For immunofluorescence staining, antigen retrieval was performed on the sections by boiling them in sodium citrate buffer (0.1 mol/L sodium citrate, 0.1% Tween 20, pH 6.0) for 20 min. This was followed by blocking with 5% FBS in PBS for 1 h at room temperature. The sections were then incubated overnight at 4 °C with mouse anti-F4/80 (Abcam, Cat#ab6640, 1/500 dilution) and anti-iNOS (Abcam, Cat#ab178945, 1/500 dilution) antibodies. The next day, fluorescent dye-conjugated secondary antibodies (anti-rabbit 594 nm and anti-mouse 488 nm) were applied at room temperature for 1 h. Finally, the sections were mounted using ProLong™ Glass Antifade Mountant (Catalog# P36980, Invitrogen). The distribution of fluorescence in sWAT was observed using a laser scanning confocal microscope (Leica TCS SP8 CARS, Germany).
Glucose tolerance test and insulin tolerance test
Mice were fasted for 12 h under glucose tolerance test in 15 weeks. After measuring the baseline blood glucose concentration from a tail cut by a Glucometer test strip, mice were injected intraperitoneally with 20% glucose at 1.5 mg/g body weight. Blood glucose concentrations were measured at 15, 30, 45, 60, 90, and 120 min after glucose injection. Mice were fasted for 6 h under insulin tolerance test in 16 weeks. After measuring the baseline blood glucose concentration, mice were injected intraperitoneally with recombinant human insulin at 1.2 mU/g body weight (Catalog# 91,077 C, Sigma–Aldrich). Blood glucose concentrations were then measured at 15, 30, 45, 60, 90, and 120 min after insulin administration.
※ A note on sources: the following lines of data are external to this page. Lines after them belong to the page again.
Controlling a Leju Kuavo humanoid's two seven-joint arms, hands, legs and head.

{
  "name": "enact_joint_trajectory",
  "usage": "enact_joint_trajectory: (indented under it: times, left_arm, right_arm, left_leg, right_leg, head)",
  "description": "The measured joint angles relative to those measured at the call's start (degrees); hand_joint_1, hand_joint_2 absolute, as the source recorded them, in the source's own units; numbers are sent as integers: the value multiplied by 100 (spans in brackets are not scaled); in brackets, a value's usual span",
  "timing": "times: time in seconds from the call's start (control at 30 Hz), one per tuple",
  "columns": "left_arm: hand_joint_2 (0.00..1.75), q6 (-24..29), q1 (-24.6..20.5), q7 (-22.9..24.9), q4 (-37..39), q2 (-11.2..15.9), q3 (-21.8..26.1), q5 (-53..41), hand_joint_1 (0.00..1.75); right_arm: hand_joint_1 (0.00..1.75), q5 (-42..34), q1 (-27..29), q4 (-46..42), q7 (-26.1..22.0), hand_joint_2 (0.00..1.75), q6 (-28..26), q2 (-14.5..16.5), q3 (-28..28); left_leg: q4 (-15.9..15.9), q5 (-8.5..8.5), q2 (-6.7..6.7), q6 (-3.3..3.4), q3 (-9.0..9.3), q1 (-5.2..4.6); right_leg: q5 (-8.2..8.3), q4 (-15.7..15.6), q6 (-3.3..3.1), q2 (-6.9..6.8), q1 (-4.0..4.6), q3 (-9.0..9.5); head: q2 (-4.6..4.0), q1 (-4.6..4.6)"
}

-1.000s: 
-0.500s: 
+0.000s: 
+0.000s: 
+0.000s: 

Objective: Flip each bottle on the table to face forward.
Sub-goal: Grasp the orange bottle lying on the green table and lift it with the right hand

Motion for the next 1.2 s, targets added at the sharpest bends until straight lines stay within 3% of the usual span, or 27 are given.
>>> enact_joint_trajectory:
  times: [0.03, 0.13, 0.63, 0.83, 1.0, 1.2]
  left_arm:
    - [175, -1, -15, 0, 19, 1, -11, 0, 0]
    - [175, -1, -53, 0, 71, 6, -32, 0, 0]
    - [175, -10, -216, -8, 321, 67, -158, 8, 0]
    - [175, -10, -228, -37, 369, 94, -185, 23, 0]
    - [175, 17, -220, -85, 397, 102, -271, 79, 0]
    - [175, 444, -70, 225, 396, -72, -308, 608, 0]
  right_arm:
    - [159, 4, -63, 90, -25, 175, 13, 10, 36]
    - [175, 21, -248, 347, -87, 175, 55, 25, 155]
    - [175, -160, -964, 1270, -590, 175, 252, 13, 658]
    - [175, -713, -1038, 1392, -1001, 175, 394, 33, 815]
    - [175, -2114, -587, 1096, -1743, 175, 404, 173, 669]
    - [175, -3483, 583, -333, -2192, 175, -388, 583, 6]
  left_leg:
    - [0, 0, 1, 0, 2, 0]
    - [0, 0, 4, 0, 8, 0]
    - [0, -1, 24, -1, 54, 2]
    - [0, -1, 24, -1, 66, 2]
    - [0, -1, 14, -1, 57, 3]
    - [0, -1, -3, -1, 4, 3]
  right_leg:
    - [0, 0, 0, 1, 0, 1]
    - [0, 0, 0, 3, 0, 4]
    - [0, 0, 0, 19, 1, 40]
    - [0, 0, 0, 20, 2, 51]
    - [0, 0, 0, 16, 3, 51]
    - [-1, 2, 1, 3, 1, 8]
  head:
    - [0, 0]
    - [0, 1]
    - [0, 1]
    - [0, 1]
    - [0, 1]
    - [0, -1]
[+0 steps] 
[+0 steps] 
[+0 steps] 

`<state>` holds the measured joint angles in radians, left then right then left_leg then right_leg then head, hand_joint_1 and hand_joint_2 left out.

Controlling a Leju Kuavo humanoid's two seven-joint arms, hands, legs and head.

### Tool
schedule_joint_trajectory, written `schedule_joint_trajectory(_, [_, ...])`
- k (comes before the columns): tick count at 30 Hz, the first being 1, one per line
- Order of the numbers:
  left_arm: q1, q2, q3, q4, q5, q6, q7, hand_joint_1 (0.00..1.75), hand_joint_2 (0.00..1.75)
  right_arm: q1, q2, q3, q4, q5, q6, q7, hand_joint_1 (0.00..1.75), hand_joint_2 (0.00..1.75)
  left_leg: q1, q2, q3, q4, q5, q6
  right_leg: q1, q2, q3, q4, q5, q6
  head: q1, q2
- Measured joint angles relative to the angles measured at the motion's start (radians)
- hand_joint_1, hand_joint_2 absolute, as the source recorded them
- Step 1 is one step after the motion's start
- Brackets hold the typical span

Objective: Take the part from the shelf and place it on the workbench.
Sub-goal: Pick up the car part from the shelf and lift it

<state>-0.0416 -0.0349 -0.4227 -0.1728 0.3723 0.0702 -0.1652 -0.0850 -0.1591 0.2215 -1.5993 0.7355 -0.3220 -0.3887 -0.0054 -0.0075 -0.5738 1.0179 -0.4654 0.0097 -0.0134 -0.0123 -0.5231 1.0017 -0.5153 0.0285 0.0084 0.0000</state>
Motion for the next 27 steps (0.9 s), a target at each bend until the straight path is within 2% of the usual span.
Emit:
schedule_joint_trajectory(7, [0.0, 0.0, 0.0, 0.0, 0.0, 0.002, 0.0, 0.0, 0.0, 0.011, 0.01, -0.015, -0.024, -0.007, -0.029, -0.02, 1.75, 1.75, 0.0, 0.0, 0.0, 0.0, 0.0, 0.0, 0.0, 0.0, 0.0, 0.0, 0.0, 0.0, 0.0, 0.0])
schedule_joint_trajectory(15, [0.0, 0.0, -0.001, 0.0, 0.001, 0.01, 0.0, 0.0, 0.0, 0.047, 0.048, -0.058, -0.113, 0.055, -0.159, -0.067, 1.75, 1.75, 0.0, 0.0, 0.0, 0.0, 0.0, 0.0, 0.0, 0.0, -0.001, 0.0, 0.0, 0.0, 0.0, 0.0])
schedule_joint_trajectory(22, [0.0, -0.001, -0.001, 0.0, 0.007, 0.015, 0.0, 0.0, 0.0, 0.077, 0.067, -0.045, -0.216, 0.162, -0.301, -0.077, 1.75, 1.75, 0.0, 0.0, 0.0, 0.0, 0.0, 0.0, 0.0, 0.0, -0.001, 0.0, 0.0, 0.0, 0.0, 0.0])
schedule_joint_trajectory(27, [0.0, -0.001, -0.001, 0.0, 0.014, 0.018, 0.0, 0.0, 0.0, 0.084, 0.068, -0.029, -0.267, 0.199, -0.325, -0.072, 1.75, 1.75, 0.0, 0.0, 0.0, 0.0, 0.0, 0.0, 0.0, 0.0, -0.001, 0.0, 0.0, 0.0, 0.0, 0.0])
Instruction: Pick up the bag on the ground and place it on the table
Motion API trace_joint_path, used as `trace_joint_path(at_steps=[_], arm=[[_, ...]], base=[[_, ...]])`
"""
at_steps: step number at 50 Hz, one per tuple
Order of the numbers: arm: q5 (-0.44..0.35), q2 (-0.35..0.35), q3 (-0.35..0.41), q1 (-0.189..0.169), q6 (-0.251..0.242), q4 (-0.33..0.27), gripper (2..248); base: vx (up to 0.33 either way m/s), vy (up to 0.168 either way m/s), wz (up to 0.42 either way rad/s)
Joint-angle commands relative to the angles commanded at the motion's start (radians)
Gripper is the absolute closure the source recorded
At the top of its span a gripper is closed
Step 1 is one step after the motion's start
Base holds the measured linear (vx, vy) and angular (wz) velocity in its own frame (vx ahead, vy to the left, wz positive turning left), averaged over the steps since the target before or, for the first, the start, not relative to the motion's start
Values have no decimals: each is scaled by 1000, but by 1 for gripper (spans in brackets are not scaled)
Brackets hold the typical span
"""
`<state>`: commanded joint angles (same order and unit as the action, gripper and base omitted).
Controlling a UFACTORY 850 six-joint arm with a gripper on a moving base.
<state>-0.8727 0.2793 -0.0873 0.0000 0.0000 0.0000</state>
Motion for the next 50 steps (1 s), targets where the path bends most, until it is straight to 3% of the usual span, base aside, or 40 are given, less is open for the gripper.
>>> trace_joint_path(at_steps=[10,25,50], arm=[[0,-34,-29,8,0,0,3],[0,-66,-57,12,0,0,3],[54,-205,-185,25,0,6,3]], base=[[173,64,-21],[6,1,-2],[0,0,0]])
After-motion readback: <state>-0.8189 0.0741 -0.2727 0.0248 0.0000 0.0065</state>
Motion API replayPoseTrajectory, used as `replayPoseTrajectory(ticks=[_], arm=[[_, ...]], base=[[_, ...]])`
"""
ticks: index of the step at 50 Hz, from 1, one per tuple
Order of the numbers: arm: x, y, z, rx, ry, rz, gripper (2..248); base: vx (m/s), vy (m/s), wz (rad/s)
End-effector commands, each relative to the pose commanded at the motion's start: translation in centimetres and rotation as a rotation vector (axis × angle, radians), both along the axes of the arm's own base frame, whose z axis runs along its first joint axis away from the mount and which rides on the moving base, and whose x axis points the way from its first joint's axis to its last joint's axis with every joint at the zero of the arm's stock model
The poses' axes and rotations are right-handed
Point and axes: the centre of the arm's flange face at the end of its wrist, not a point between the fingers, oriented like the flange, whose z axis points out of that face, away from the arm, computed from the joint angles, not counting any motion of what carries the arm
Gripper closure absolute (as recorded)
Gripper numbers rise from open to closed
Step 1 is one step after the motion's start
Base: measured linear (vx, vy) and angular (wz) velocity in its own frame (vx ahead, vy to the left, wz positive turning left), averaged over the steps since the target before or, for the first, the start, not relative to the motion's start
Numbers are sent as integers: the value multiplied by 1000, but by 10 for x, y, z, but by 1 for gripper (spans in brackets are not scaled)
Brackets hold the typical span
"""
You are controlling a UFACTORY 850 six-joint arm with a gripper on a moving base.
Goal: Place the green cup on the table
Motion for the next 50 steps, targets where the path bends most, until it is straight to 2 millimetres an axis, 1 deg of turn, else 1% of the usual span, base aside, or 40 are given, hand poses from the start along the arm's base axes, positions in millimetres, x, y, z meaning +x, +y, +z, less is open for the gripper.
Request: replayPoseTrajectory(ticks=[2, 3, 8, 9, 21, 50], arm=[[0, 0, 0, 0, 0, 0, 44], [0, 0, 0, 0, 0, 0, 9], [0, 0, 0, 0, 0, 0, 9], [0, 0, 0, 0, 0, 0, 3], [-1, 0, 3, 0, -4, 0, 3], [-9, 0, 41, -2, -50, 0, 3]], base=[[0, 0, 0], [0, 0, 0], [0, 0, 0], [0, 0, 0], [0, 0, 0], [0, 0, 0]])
Isolation of adipose tissue macrophages
To procure visceral adipose tissue, we meticulously excised any apparent blood vessels and connective tissue using sterilized forceps and scissors. We then measured out two grams of this tissue, rinsed it thoroughly with 20 mL of Dulbecco's Phosphate-Buffered Saline (DPBS), and finely chopped it into pieces ranging from 1 to 2 mm in size. Following this, we subjected the chopped tissue to centrifugation at 550g in DPBS at a temperature of 4 °C for 10 min, which served to eliminate any red blood cells. Afterward, we introduced a digestion solution to the tissue and maintained the mixture at 37 °C for an hour to facilitate digestion. We then filtered the digested material through a 70 µm strainer (Catalog #CLS431751, Merck), performed another round of centrifugation, and collected the resultant pellet. This pellet was further processed to extract macrophages, utilizing CD14 + magnetic beads (Invitrogen, Catalog# 11149D) in alignment with the guidelines provided by the bead manufacturer. Once isolated, we quantified the macrophages, evaluated their viability, and prepared them for plating, setting the stage for further experimental investigations.
Flow cytometry
Isolated adipose tissue macrophage was analyzed using FACS assays on an LSRFortessa instrument (BD Biosciences). Subsequent statistical analysis of the data was performed using FlowJo software. For staining, cells were incubated with fluorochrome-conjugated antibodies, specifically anti-F4/80 (Abcam, Catalog #ab6640, at a dilution of 1/500), anti-206 (Abcam, Catalog #ab64693, at a dilution of 1/500), anti-CD86 (Abcam, Catalog #ab239765, at a dilution of 1/500), anti-11b (Abcam, Catalog #ab133357, at a dilution of 1/500).
RNA isolation
Total RNA was isolated using TRIzol reagent (Catalog# 15,596,026, Invitrogen), and reverse transcription of 1 μg of this RNA was conducted utilizing the GoScript™ Reverse Transcription Mix (Catalog# A2801, Promega). Subsequent real-time quantitative PCR (QPCR) analyses were carried out on an Applied Biosystems ViiA 7 Real-Time PCR System, employing QuantiNova SYBR® Green PCR Kit (Catalog# 208,056, QIAGEN) alongside specific primers for various genes as listed in Supplementary Table 1.
RNA‑sequencing
Total RNA was isolated using the RNeasy mini kit (Qiagen). Strand-specific RNA-seq libraries were prepared with the TruSeq stranded total RNA sample preparation kit (Illumina), quantified by the Qubit 2.0 Fluorometer (Life Technologies), and assessed for insert size with the 2100 bioanalyzer (Agilent). Clusters were generated on the cBot at a concentration of 10 pM and sequenced on the NovaSeq 6000 system (Illumina). Library preparation and sequencing were carried out by the Meiji Biotechnology Corporation.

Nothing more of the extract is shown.